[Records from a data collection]
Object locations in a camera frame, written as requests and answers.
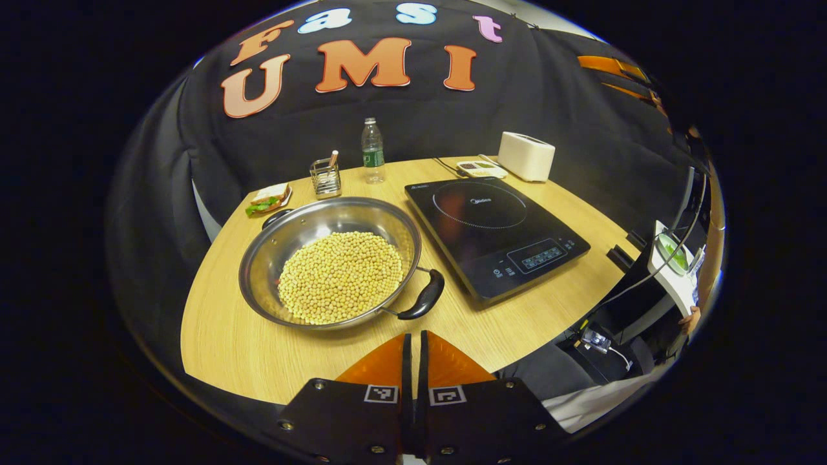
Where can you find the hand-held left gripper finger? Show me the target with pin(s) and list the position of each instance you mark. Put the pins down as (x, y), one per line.
(423, 374)
(408, 374)

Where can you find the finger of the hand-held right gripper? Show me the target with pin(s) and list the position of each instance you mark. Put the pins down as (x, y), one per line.
(614, 63)
(633, 93)

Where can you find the black induction cooktop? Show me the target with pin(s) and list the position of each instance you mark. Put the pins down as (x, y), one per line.
(491, 239)

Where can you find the pile of soybeans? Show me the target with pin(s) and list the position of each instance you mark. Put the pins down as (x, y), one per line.
(339, 278)

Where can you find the white and green device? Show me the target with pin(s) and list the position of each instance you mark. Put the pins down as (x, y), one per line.
(675, 278)

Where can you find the white toaster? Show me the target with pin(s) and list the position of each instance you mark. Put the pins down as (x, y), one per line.
(526, 157)

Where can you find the white divided dish with beans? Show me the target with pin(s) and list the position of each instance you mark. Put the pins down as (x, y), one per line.
(481, 169)

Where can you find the person's white garment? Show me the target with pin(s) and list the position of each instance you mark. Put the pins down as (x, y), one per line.
(601, 403)

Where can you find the black backdrop cloth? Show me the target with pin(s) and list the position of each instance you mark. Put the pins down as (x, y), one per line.
(426, 123)

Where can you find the small white plate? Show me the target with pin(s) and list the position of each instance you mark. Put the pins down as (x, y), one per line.
(286, 194)

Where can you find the clear plastic water bottle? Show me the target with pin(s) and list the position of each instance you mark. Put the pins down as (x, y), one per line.
(373, 155)

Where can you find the sandwich with lettuce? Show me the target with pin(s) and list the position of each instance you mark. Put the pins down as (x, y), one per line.
(266, 199)

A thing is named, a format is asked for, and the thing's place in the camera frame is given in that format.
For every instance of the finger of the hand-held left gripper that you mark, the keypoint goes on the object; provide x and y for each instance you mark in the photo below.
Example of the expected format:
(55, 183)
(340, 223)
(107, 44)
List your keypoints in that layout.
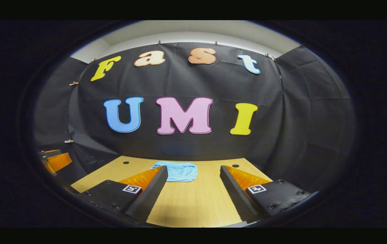
(49, 153)
(59, 162)

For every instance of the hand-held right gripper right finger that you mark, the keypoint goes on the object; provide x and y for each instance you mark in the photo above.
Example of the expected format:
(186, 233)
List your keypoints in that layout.
(235, 196)

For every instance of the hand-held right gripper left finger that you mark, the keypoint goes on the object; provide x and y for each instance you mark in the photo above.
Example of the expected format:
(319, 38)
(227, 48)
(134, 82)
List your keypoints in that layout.
(151, 196)

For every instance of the light blue T-shirt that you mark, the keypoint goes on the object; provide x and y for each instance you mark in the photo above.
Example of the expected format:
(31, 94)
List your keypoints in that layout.
(179, 171)

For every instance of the pink backdrop clip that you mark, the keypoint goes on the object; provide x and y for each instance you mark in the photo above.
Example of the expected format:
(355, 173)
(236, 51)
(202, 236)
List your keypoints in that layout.
(74, 83)

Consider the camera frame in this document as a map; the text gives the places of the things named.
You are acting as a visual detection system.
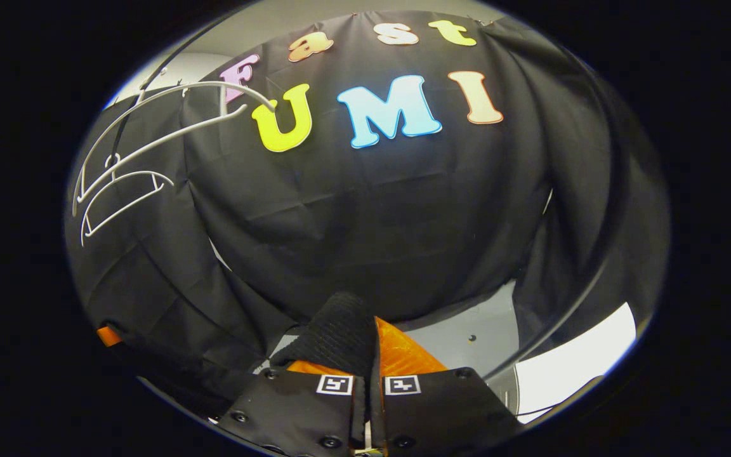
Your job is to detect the large white clothes hanger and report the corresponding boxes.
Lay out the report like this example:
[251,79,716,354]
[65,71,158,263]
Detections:
[72,81,276,216]

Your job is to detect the black backdrop cloth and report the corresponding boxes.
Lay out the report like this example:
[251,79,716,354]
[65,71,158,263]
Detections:
[64,10,671,407]

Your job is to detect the small white clothes hanger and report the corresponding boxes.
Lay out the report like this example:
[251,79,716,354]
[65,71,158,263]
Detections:
[80,170,175,247]

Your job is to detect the black knitted garment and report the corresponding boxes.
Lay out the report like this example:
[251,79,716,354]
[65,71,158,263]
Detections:
[102,291,379,420]

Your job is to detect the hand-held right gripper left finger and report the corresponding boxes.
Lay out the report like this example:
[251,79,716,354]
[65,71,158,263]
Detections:
[216,359,367,457]

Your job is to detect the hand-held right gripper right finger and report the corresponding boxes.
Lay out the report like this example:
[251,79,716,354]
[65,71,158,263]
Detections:
[369,315,522,457]

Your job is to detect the black metal clothes rack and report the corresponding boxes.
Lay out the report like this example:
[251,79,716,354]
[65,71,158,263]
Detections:
[109,10,623,381]

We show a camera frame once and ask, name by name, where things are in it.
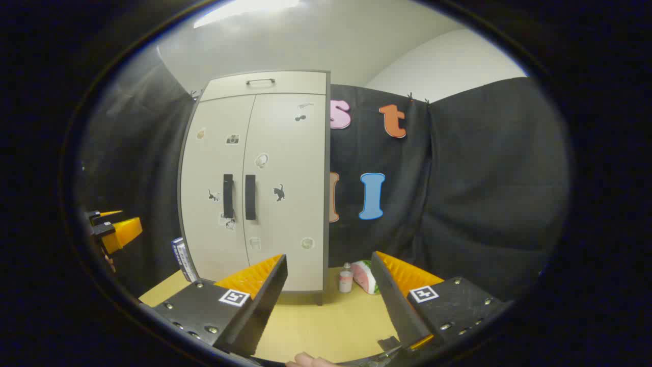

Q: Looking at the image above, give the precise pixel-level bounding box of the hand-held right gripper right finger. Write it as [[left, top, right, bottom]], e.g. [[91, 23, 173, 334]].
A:
[[370, 251, 514, 357]]

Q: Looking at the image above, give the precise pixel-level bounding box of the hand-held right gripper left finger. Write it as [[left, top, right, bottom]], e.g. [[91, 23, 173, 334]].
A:
[[140, 254, 288, 358]]

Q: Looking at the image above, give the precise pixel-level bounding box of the black door handle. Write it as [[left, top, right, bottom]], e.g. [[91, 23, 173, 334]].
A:
[[245, 174, 256, 221], [223, 174, 234, 219]]

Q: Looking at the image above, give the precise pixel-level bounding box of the camera sticker shoe cabinet door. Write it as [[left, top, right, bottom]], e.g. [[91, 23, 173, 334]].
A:
[[180, 95, 255, 283]]

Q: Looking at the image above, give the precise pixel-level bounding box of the white double-door shoe cabinet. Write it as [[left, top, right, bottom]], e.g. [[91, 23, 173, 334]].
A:
[[177, 70, 332, 306]]

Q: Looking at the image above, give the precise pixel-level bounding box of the headphone sticker shoe cabinet door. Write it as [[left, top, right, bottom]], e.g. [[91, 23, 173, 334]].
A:
[[242, 93, 327, 292]]

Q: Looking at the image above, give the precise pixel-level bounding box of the watermelon slice toy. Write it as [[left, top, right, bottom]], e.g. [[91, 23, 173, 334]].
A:
[[350, 260, 380, 295]]

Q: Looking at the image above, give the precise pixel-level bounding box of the light blue book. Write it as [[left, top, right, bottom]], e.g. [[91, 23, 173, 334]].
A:
[[181, 242, 199, 283]]

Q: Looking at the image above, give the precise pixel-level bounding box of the black backdrop cloth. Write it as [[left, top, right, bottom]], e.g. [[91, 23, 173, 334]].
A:
[[76, 48, 570, 301]]

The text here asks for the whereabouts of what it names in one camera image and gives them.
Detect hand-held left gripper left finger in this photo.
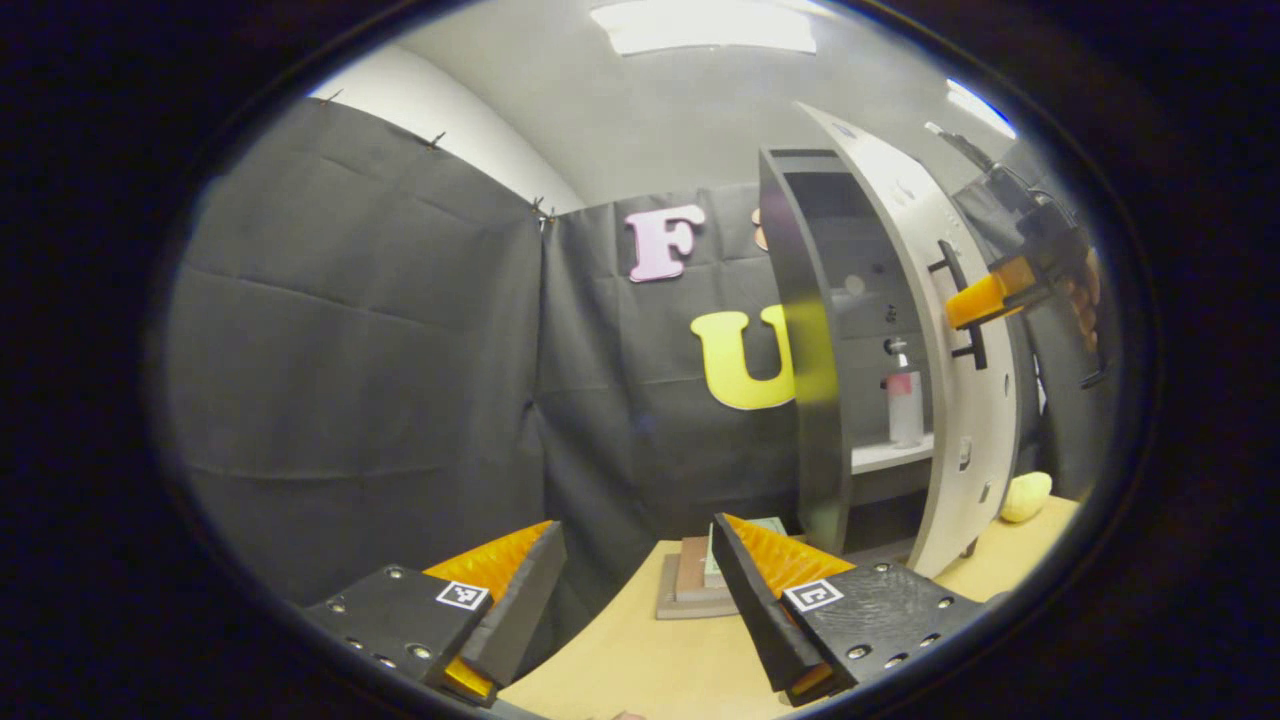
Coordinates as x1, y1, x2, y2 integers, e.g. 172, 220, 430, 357
300, 520, 568, 708

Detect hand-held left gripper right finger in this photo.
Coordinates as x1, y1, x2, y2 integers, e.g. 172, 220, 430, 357
710, 513, 986, 708

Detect black door handle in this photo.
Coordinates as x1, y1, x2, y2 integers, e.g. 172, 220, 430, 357
928, 240, 989, 371

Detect clear plastic bottle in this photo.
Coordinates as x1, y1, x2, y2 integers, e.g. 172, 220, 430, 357
880, 337, 926, 448

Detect dark grey cabinet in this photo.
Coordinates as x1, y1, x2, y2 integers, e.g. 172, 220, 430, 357
758, 148, 946, 561

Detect green cover book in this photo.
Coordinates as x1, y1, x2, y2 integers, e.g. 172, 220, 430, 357
703, 516, 791, 589

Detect small ceiling light panel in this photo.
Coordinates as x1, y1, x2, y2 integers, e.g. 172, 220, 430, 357
945, 78, 1018, 141

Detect yellow knitted pad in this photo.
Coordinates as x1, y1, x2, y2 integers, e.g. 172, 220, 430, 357
1000, 471, 1054, 524

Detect black backdrop cloth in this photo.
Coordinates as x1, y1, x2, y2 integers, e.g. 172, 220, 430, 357
165, 97, 1121, 611

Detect large ceiling light panel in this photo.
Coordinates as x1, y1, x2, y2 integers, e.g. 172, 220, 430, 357
590, 0, 818, 56

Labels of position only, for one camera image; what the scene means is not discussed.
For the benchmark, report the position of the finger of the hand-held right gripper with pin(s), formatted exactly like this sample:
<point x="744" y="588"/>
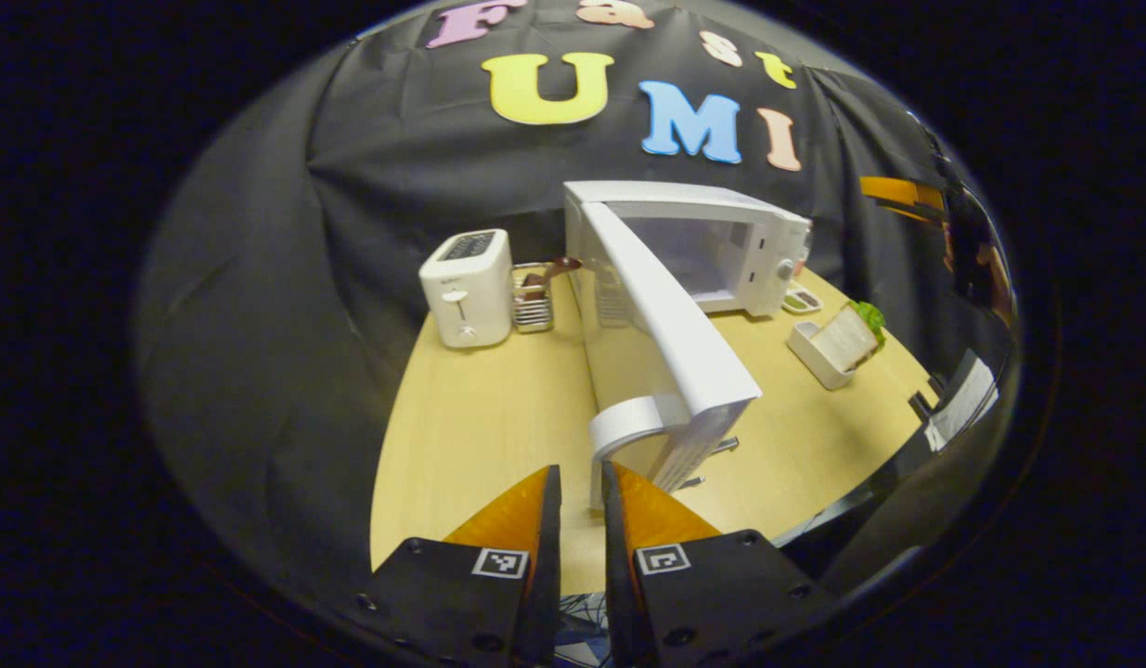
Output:
<point x="920" y="214"/>
<point x="893" y="188"/>

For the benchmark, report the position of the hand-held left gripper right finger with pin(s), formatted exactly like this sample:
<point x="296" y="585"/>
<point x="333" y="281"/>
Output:
<point x="612" y="557"/>

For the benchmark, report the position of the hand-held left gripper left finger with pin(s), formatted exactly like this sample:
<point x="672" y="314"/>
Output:
<point x="551" y="557"/>

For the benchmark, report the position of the lettuce sandwich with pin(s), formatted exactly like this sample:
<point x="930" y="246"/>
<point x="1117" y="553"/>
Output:
<point x="856" y="334"/>

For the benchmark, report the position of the white microwave oven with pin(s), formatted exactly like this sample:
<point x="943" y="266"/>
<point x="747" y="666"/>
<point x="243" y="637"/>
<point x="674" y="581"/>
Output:
<point x="684" y="334"/>

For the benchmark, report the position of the divided dish of beans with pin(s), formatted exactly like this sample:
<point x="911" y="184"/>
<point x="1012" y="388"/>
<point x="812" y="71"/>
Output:
<point x="803" y="301"/>

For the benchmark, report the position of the white paper sheet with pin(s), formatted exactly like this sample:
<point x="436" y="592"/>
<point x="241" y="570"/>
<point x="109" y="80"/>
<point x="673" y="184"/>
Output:
<point x="962" y="404"/>

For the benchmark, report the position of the white rectangular dish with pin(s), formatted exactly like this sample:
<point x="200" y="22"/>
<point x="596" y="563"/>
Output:
<point x="814" y="357"/>

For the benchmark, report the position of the black block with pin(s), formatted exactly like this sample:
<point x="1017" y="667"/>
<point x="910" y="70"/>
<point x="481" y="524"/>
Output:
<point x="920" y="406"/>

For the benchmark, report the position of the clear utensil holder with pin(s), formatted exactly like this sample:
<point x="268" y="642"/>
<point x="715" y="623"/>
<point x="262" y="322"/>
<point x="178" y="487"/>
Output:
<point x="533" y="311"/>

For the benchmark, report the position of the white toaster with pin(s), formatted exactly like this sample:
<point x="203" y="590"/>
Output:
<point x="466" y="288"/>

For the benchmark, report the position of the brown utensil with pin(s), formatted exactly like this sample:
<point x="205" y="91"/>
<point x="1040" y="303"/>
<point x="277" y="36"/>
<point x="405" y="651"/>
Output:
<point x="549" y="271"/>

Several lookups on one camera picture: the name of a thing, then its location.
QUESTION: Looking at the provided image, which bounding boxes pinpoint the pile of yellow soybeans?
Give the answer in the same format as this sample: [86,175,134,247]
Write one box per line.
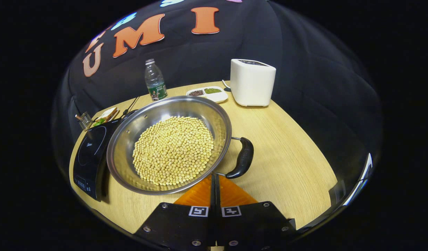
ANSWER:
[132,116,215,186]

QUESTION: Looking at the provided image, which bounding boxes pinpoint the toast sandwich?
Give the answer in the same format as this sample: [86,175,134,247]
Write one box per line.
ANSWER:
[100,107,117,121]

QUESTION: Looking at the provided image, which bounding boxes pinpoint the white toaster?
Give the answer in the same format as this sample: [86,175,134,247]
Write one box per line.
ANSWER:
[230,59,277,107]

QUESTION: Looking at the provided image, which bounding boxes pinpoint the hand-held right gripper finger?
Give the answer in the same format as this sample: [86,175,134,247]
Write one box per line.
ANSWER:
[134,174,216,251]
[216,174,297,251]

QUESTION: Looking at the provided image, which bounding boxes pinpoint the white plate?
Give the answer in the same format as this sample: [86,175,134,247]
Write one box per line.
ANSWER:
[92,107,119,127]

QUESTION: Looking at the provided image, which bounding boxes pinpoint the stainless steel pot black handles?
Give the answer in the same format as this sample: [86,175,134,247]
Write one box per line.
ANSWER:
[106,96,255,195]

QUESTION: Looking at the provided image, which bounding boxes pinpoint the white divided dish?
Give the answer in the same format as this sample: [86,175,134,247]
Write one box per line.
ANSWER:
[186,86,229,104]

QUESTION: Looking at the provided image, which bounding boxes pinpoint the clear plastic water bottle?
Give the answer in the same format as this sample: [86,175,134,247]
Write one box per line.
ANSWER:
[145,59,168,101]

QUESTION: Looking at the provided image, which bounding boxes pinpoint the black induction cooktop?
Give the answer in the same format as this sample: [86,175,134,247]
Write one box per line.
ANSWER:
[73,118,123,202]

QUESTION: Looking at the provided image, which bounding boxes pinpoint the thin black cable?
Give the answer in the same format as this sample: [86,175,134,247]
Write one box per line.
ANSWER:
[123,96,140,115]

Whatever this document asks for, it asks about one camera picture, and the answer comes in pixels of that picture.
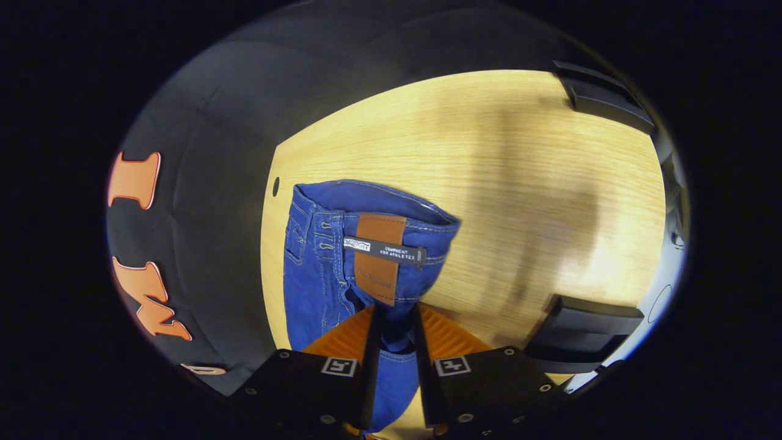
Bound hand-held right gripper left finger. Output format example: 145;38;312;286
229;304;382;438

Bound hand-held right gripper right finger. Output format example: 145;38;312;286
411;302;569;438

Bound blue jeans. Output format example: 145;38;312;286
282;179;462;433

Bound black rectangular block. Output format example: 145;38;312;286
524;295;646;375
553;60;656;135

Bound black backdrop cloth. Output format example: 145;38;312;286
105;3;587;398

▶ **Try it**: Show the lines in the entries above that include the string "gives".

▶ **Solution for this problem**:
Consider the camera frame in this document as a map; the text gives the places of the things named.
The text here asks for the whereabouts of what it names in one camera image and gives them.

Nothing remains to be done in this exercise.